● WHAT THIS TASK INVOLVES
Return the run of lines below that opens with the line containing "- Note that" and closes with the line containing "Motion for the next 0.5", keeping each one exact.

────────

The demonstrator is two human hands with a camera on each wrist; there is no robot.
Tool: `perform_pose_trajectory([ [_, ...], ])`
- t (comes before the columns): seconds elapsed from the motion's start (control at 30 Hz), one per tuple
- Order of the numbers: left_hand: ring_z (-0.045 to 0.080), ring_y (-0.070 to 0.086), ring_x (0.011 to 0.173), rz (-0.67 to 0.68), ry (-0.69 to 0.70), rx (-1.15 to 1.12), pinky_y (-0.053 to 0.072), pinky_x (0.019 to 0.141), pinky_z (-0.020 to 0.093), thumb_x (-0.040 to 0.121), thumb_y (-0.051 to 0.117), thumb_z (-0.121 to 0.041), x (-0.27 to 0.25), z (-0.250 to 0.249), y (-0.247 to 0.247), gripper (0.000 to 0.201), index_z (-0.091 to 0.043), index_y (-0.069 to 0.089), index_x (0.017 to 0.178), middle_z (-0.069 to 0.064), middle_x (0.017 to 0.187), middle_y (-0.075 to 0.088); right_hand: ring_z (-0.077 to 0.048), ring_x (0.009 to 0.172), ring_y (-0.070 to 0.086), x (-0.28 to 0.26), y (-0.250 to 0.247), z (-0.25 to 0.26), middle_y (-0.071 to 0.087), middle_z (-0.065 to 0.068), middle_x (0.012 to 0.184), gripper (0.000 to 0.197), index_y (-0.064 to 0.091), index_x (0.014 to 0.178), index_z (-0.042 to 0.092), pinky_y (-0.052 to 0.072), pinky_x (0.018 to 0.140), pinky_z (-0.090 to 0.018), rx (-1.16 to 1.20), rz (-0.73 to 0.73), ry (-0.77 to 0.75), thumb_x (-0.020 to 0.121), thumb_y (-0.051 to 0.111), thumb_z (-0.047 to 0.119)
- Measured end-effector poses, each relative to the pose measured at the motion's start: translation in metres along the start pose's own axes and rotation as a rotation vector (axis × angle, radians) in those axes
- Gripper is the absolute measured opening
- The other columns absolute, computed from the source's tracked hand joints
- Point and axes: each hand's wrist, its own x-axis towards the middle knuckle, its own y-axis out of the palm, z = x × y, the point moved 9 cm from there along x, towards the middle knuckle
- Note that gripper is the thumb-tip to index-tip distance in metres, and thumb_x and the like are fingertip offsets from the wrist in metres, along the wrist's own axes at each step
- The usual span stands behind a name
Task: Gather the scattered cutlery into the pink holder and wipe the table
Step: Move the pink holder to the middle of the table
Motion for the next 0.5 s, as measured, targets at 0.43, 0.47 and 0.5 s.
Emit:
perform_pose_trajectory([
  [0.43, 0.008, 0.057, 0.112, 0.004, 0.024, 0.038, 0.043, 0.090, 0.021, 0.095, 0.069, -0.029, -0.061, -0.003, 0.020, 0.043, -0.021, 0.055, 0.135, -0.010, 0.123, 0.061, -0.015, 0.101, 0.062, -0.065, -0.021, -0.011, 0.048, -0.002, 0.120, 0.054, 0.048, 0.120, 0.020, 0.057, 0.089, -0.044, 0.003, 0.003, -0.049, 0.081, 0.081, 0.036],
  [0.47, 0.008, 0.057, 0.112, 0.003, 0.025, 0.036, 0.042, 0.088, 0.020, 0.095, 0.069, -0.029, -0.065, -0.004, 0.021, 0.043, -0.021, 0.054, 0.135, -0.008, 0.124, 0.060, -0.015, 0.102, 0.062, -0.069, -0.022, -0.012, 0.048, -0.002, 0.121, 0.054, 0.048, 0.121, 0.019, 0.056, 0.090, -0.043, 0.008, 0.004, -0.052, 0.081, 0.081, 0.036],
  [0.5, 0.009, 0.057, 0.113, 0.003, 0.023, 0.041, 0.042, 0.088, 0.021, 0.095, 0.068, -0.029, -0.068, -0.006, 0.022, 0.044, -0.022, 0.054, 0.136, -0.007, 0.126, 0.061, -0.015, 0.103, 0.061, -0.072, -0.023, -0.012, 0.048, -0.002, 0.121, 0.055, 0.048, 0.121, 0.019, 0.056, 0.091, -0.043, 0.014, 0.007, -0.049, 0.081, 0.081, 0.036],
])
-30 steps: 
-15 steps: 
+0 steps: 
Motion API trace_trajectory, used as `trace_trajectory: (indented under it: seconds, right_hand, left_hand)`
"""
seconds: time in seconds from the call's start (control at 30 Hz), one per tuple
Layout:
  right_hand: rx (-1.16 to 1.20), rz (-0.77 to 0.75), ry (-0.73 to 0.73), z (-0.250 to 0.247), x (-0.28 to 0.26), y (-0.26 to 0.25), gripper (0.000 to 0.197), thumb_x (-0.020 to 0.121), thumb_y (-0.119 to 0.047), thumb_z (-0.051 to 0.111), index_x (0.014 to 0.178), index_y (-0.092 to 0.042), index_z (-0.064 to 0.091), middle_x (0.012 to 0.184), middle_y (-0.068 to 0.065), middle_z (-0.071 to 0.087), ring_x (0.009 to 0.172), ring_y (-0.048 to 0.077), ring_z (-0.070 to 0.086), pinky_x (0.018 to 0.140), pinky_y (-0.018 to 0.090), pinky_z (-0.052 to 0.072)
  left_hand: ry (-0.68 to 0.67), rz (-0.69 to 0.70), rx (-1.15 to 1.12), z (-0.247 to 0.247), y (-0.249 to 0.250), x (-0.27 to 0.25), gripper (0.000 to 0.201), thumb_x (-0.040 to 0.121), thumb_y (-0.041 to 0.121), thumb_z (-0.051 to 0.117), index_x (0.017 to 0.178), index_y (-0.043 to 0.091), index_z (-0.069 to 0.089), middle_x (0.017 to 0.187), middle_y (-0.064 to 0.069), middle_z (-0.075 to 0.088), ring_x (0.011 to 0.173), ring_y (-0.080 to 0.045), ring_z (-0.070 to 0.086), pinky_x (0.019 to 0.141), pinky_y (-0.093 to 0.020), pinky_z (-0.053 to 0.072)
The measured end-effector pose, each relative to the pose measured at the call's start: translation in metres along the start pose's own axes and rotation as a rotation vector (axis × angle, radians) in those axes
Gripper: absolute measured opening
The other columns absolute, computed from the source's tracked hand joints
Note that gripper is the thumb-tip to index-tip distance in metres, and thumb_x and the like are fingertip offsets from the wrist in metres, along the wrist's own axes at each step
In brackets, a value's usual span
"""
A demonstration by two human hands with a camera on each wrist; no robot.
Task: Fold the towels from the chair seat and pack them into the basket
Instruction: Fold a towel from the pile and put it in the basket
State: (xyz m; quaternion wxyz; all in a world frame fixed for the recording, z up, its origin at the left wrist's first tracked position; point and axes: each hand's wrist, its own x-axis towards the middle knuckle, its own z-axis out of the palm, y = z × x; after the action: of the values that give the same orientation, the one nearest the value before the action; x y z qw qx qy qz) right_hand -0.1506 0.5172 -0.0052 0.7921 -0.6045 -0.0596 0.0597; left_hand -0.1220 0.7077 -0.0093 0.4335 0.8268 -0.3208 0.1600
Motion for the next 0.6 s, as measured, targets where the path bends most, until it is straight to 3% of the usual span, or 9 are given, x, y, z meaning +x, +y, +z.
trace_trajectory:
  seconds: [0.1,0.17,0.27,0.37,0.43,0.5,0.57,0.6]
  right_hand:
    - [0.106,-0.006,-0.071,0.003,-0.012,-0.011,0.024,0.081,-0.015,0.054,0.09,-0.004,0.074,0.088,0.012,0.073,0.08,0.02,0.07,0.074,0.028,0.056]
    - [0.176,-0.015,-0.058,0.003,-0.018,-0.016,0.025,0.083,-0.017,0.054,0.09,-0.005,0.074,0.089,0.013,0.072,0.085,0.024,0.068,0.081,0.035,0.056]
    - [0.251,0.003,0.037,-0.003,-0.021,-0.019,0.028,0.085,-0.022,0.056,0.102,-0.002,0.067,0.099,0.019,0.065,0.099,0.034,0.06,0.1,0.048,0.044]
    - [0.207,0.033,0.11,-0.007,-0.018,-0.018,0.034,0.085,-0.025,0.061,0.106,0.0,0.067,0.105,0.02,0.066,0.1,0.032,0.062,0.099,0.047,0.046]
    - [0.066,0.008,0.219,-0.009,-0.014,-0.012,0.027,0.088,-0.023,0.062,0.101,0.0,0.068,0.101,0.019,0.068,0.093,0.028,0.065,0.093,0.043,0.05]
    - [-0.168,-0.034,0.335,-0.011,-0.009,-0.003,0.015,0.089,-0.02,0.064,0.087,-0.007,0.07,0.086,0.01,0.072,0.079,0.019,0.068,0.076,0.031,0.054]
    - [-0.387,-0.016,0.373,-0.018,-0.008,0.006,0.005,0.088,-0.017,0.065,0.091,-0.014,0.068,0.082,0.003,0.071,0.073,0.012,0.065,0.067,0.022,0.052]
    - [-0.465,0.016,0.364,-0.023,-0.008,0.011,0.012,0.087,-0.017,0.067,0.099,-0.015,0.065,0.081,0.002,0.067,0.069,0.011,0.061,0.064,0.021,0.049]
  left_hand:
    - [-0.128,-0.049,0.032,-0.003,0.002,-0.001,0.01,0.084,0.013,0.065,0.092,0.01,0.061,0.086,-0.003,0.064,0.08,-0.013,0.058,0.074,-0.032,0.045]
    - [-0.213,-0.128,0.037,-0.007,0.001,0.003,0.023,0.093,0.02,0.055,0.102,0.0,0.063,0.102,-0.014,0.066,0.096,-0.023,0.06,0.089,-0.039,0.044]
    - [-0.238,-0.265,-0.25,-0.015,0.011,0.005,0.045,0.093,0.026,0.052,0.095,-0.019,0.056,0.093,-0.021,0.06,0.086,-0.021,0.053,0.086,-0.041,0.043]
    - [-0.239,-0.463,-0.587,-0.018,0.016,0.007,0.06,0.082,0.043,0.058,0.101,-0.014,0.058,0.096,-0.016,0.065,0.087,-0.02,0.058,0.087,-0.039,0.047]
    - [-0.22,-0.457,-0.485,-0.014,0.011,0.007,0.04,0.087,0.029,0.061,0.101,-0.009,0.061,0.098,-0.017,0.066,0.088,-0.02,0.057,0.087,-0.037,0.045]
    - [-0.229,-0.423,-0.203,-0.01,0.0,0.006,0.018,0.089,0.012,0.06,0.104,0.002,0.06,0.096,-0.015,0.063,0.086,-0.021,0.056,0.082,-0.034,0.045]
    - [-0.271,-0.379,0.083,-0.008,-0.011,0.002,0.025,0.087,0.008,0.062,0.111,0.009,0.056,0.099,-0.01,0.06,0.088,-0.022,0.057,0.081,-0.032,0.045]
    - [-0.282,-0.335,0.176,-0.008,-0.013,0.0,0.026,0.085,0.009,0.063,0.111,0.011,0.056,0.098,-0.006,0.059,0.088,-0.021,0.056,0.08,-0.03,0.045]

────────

● WRITTEN SOLUTION
- Note that gripper is the thumb-tip to index-tip distance in metres, and thumb_x and the like are fingertip offsets from the wrist in metres, along the wrist's own axes at each step
- The usual span stands behind a name
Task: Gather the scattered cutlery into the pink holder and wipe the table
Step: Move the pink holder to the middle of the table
Motion for the next 0.5 s, as measured, targets at 0.43, 0.47 and 0.5 s.

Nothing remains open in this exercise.